Return only that part of the material below which starts with the line containing "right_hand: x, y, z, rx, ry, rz" and goes on through the line containing "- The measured", restated exactly.
# # #
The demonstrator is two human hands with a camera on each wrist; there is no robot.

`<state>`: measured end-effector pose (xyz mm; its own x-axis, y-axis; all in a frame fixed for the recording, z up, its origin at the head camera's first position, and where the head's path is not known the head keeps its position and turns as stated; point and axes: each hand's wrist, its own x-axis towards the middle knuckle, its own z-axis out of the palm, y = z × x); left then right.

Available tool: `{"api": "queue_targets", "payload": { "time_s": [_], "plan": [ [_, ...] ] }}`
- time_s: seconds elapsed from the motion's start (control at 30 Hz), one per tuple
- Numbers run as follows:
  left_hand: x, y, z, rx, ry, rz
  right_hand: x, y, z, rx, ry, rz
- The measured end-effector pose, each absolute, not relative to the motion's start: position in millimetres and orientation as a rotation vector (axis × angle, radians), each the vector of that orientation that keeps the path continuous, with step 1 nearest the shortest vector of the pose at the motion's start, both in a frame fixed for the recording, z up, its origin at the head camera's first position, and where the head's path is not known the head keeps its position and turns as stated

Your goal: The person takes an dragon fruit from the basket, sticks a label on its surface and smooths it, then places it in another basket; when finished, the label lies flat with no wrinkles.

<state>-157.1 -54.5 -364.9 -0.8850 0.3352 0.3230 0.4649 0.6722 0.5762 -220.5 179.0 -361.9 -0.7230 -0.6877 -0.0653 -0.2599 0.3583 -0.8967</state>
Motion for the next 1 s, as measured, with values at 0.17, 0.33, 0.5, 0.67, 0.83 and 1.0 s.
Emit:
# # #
(Completed exercise):
  right_hand: x, y, z, rx, ry, rz
- The measured end-effector pose, each absolute, not relative to the motion's start: position in millimetres and orientation as a rotation vector (axis × angle, radians), each the vector of that orientation that keeps the path continuous, with step 1 nearest the shortest vector of the pose at the motion's start, both in a frame fixed for the recording, z up, its origin at the head camera's first position, and where the head's path is not known the head keeps its position and turns as stated

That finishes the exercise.